My favourite one though is the notion of being an athlete. I was never good at sports in school. I am not good at anything requiring a stick and ball of any kind, which leaves out anything team related. And in school athlete = team sports. When I was a kid I biked like crazy, swam really well, and skied like a demon. But I was not an athlete; I didn't do team sports. As I have gotten older this has turned around. I discovered running a number of years ago. Now a lot of people consider me athletic. This also cracks me up. I suppose I am, but by running standards, I am a slug. lol!

Still, these are all just notions. Preconceived or not. We are much more colourful than that!

Saturday, November 08, 2008

Liam sits

Liam has been able to sit if you put him there for several months now. Lately he's been throwing himself on the floor and making movements towards crawling. He can spin himself around on his belly with his hands. For a while he would get up on his hands and then not know what else to do, then put his face to the floor and arms down and scream, while sticking his butt in the air and knees under him. We thought that stage was annoying (the screaming part), but also hysterical to watch. Plus we felt bad for him that he just could not get it together. These days he is getting it together, but has yet to add a forward or backwards movement to it. He's up, but it's like watching a car stall. No one is getting anywhere at this rate! And he has been ticked off about not getting anywhere. He has the idea that there are places to GO, dammit.
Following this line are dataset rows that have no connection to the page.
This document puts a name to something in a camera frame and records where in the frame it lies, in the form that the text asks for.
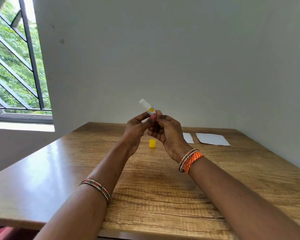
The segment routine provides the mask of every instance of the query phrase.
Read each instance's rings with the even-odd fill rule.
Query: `window sill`
[[[19,130],[19,131],[43,131],[43,132],[55,131],[53,124],[15,123],[15,122],[0,122],[0,129]]]

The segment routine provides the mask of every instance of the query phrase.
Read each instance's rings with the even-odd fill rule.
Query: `table top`
[[[40,229],[119,140],[125,125],[87,123],[0,172],[0,224]],[[235,129],[184,127],[194,148],[300,225],[300,169]],[[231,146],[202,144],[195,133]],[[108,206],[105,237],[237,239],[224,217],[148,135],[128,160]]]

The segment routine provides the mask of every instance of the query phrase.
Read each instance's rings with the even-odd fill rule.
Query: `orange bracelet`
[[[191,165],[198,160],[200,157],[203,157],[202,153],[200,152],[195,152],[193,155],[185,162],[183,169],[189,173]]]

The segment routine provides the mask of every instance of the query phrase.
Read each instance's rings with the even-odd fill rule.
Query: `hand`
[[[144,112],[127,122],[122,141],[128,142],[129,156],[132,156],[137,151],[140,145],[140,139],[144,135],[145,130],[154,125],[155,115],[152,115],[153,120],[149,117],[150,115],[147,112]]]
[[[156,111],[156,121],[149,127],[148,135],[161,141],[168,155],[180,163],[182,158],[193,149],[183,137],[181,124],[170,116],[162,115],[160,110]]]

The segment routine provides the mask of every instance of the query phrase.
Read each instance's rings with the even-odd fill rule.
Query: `beaded bangle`
[[[82,185],[82,184],[88,184],[88,185],[91,185],[91,186],[95,187],[96,189],[98,189],[104,195],[105,199],[107,200],[107,203],[109,203],[110,194],[101,184],[97,183],[96,181],[94,181],[92,179],[85,179],[80,183],[80,185]]]
[[[198,160],[200,157],[203,157],[203,155],[200,152],[195,152],[193,153],[193,155],[191,156],[191,158],[189,160],[187,160],[184,163],[184,170],[189,173],[190,167],[191,165]]]
[[[183,167],[183,165],[185,164],[185,162],[188,160],[188,158],[191,157],[193,153],[198,152],[198,151],[199,151],[198,149],[192,149],[190,152],[188,152],[188,153],[183,157],[183,159],[181,160],[181,162],[180,162],[180,164],[179,164],[179,171],[180,171],[181,173],[184,172],[184,170],[183,170],[182,167]]]
And today I watched in open-mouthed fascination. He was sitting. Then he flung himself forward on all fours. Then down on the floor and did the spinning thing. Apparently he was done with that, because quick as you can say "sit up boy" he tucked his legs under himself, pulled his body back, and was sitting there again...grinning at me! We were both laughing in a second.
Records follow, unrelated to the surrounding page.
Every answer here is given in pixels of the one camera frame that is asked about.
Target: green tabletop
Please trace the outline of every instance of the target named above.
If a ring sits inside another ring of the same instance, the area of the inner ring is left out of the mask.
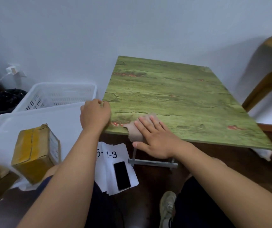
[[[223,86],[202,66],[119,56],[104,100],[111,105],[107,133],[156,113],[186,141],[271,149],[272,143]]]

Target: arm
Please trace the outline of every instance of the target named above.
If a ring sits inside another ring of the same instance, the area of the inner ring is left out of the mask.
[[[97,144],[110,118],[108,102],[81,107],[82,132],[56,173],[20,221],[18,228],[84,227],[92,198]]]
[[[152,117],[135,126],[148,144],[133,146],[156,158],[175,157],[189,169],[236,227],[272,227],[272,194],[233,169],[214,160],[191,143],[180,140]]]

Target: black plastic bag
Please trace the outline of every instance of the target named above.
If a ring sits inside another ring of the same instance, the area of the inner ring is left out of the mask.
[[[19,89],[0,92],[0,114],[11,113],[26,94],[26,91]]]

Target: sneaker
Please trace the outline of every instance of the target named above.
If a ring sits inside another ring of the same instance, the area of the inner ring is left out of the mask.
[[[172,218],[172,211],[173,211],[175,200],[176,200],[176,194],[174,192],[167,191],[163,194],[159,204],[159,211],[160,211],[159,228],[162,228],[163,221],[165,219]]]

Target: black phone screen
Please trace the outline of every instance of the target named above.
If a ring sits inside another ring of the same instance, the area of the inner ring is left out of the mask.
[[[129,175],[126,170],[125,162],[114,164],[115,175],[118,185],[118,190],[124,190],[131,187]]]

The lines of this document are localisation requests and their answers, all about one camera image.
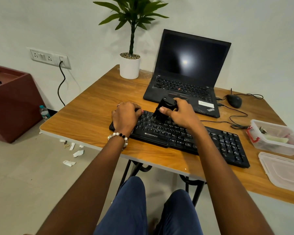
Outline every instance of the table top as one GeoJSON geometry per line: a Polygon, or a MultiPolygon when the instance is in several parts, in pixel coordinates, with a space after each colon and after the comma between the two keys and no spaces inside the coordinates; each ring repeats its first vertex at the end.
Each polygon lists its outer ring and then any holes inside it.
{"type": "MultiPolygon", "coordinates": [[[[119,102],[130,100],[139,104],[143,110],[154,112],[158,104],[143,99],[152,73],[141,70],[137,79],[128,80],[120,76],[118,68],[118,65],[113,67],[43,123],[40,127],[41,131],[54,137],[100,149],[106,144],[107,135],[111,134],[109,130],[109,125],[112,122],[111,111],[116,109],[119,102]]],[[[229,94],[229,90],[216,87],[214,90],[216,96],[220,98],[229,94]]],[[[239,110],[246,112],[248,117],[233,118],[236,123],[249,125],[251,119],[256,119],[285,125],[264,99],[259,100],[247,95],[241,95],[241,98],[243,104],[239,110]]],[[[222,103],[229,106],[226,100],[222,103]]],[[[216,122],[229,121],[231,115],[241,115],[241,113],[225,107],[220,107],[219,111],[221,117],[218,119],[197,115],[201,120],[216,122]]],[[[276,187],[268,179],[258,159],[261,150],[253,146],[245,130],[233,129],[227,123],[203,122],[203,124],[239,135],[251,166],[248,169],[231,165],[230,167],[247,190],[294,204],[293,191],[276,187]]],[[[277,155],[294,159],[294,156],[277,155]]],[[[200,159],[193,154],[129,139],[129,144],[121,156],[194,179],[205,180],[200,159]]]]}

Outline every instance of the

This kid is going places. Soon.

I guess the bigger question is: are we ready for it?

Friday, November 07, 2008

Back in the saddle again

I'd pretty much forgotten about blogging. Life can do that sometimes. And life has changed around here. Instead of one beautiful, funny boy to steer our lives, we now have two. Liam joined our family on February 29th, 2008. Yes, that is the leap year. And NO he will never lack for a birthday. I promise! Liam is 8 months and Xander is quickly heading towards 3.5 years old. How that happened is anyone's guess.
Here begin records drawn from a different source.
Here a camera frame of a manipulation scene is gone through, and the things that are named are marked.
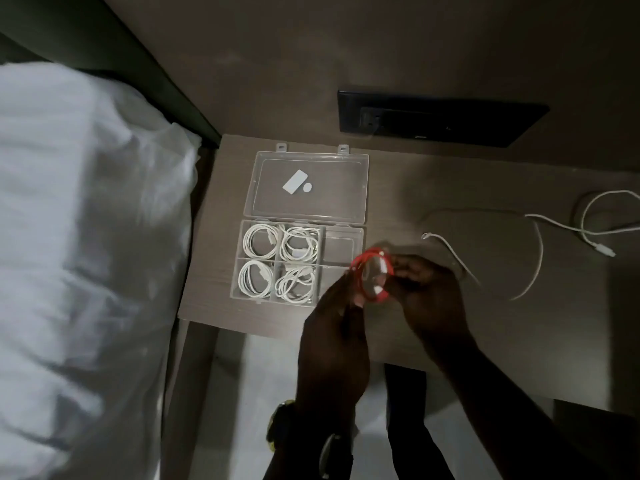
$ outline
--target black power outlet panel
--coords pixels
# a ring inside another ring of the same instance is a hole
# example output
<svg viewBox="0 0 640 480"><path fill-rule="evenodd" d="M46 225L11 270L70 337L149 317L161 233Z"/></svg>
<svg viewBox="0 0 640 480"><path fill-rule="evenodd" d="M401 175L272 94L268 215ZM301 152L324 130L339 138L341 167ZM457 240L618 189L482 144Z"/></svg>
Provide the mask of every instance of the black power outlet panel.
<svg viewBox="0 0 640 480"><path fill-rule="evenodd" d="M340 131L506 148L545 104L338 91Z"/></svg>

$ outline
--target desk
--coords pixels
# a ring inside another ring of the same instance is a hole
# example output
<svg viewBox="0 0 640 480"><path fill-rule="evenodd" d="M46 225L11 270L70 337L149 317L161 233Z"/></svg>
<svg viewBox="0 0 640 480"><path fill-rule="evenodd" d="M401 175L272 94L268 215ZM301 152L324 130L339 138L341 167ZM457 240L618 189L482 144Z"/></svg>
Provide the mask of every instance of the desk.
<svg viewBox="0 0 640 480"><path fill-rule="evenodd" d="M224 136L205 195L179 317L220 328L299 340L308 308L231 299L237 236L255 154L276 141ZM336 148L291 143L291 152ZM604 189L640 190L640 176L532 164L377 152L370 154L365 247L389 243L417 251L459 272L438 242L445 236L488 290L515 294L531 277L537 241L530 221L501 209L535 212L569 222L581 195ZM606 200L588 225L638 220L638 202ZM632 412L637 398L636 349L640 313L640 239L603 239L618 253L604 257L574 234L540 224L545 259L525 297L494 298L471 280L461 282L468 322L484 352L529 393ZM371 359L436 372L408 329L397 304L365 310Z"/></svg>

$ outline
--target white rectangular sticker
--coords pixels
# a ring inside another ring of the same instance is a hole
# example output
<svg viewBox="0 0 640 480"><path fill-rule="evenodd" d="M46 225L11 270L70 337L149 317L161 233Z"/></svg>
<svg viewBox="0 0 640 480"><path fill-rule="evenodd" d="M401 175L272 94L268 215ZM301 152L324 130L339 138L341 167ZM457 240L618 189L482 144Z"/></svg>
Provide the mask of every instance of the white rectangular sticker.
<svg viewBox="0 0 640 480"><path fill-rule="evenodd" d="M289 181L282 186L282 188L290 194L293 194L293 192L298 190L299 186L304 183L307 177L308 175L305 172L298 170L293 174L293 177L291 177Z"/></svg>

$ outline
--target loose white cable
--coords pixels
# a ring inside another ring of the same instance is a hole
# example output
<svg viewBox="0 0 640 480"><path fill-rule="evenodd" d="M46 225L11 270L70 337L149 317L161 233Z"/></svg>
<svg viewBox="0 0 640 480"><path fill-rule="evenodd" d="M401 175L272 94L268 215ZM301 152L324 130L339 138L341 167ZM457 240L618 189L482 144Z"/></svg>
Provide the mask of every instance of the loose white cable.
<svg viewBox="0 0 640 480"><path fill-rule="evenodd" d="M608 247L605 246L604 244L599 244L597 242L593 242L591 241L587 235L609 235L609 234L619 234L619 233L623 233L623 232L634 232L634 231L640 231L640 226L630 226L630 227L623 227L620 229L612 229L612 230L607 230L607 231L590 231L584 228L584 219L587 215L587 212L589 211L589 208L592 206L592 204L594 202L596 202L599 198L604 197L605 195L611 195L611 194L629 194L633 197L635 197L636 199L640 200L640 195L638 195L635 192L632 192L631 190L610 190L607 192L602 192L597 194L593 199L591 199L591 201L589 201L589 203L587 204L587 206L584 208L584 210L582 211L582 215L580 217L580 227L571 227L571 226L567 226L565 224L562 224L560 222L557 222L553 219L550 219L549 217L543 216L541 214L525 214L524 217L530 218L530 219L542 219L548 223L551 223L553 225L556 225L562 229L567 229L567 230L571 230L574 232L577 232L580 234L581 238L587 242L589 245L593 246L594 249L596 251L598 251L599 253L604 254L605 256L609 256L609 257L615 257L615 252L613 252L613 250ZM544 256L544 251L545 251L545 247L544 247L544 243L542 242L542 234L540 234L540 228L538 227L537 222L535 222L535 220L532 220L533 222L533 226L534 229L536 231L536 236L538 238L538 263L536 265L536 270L533 272L533 276L531 277L531 280L529 281L529 284L524 288L523 291L521 291L521 293L517 294L516 296L507 298L507 300L513 301L516 300L518 298L522 298L524 295L526 295L526 293L528 293L528 291L531 289L531 287L533 286L533 283L536 282L536 280L538 279L538 275L540 274L540 268L542 268L542 259ZM482 288L482 283L480 282L480 280L476 277L475 274L473 274L471 272L471 270L468 268L468 266L464 263L464 261L462 261L462 259L460 259L460 256L458 256L456 254L456 252L453 250L453 247L450 245L450 243L441 235L439 234L434 234L432 232L425 232L424 234L422 234L422 238L423 239L428 239L430 237L435 237L436 239L439 239L449 250L449 252L451 252L451 254L453 255L453 257L460 263L460 266L462 266L462 268L464 268L464 270L468 273L469 276L471 276L471 278L473 278L473 280L476 282L476 284L478 284L478 286L480 286L480 288Z"/></svg>
<svg viewBox="0 0 640 480"><path fill-rule="evenodd" d="M260 255L255 252L253 249L253 236L257 232L266 231L267 238L269 242L273 245L273 249L270 250L267 254ZM259 223L254 224L244 233L244 237L242 239L242 248L244 250L244 254L246 254L251 259L271 259L276 256L276 247L278 242L278 231L279 228L275 225Z"/></svg>
<svg viewBox="0 0 640 480"><path fill-rule="evenodd" d="M284 275L276 281L276 296L282 298L289 303L305 303L309 301L314 291L314 283L316 282L316 274L311 266L296 266L288 269ZM308 286L309 290L295 297L290 297L289 293L297 284Z"/></svg>
<svg viewBox="0 0 640 480"><path fill-rule="evenodd" d="M251 266L258 266L261 277L267 282L267 287L262 290L256 290L253 282L251 281ZM271 266L268 266L262 261L256 261L252 259L244 263L244 266L240 268L238 273L238 288L240 291L251 298L266 298L271 291L271 282L273 281L273 270Z"/></svg>
<svg viewBox="0 0 640 480"><path fill-rule="evenodd" d="M282 242L280 243L280 257L283 261L288 262L315 262L318 256L318 248L320 247L318 239L313 237L313 233L319 238L318 229L313 227L293 226L284 229L281 225L280 231L283 233ZM306 249L297 249L290 245L289 240L292 237L300 237L307 241Z"/></svg>

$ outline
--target white blanket
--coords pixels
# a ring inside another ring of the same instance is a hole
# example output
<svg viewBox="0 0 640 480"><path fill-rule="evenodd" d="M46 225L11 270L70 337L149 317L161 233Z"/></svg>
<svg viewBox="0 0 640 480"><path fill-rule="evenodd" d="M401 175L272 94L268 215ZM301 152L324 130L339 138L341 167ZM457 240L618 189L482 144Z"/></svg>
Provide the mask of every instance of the white blanket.
<svg viewBox="0 0 640 480"><path fill-rule="evenodd" d="M125 84L0 67L0 478L156 473L199 144Z"/></svg>
One of my sweet online friends, Lisa, has a pretty impressive blog. I follow it and laugh with her regularly. It's in my links on the sidebar. Go check it out! Over the past few months, I have found myself thinking "I need a blog". And I remembered that I have one. I just never use it. Sometimes I tell myself that I need to be writing for work. That's true too. Other times I think that life gets so busy with these kids and I am tired, but then that does not fly far as Lisa has 4 kids and manages this. How? I have no clue. But she is Wonder Mom. I'm just trying to keep up and hoping that writing begets more writing.

Also, there are so many times when the kids or Ray do or say things that crack me up, and I wish that I had a place to put it.

So here I am. Back in the saddle again.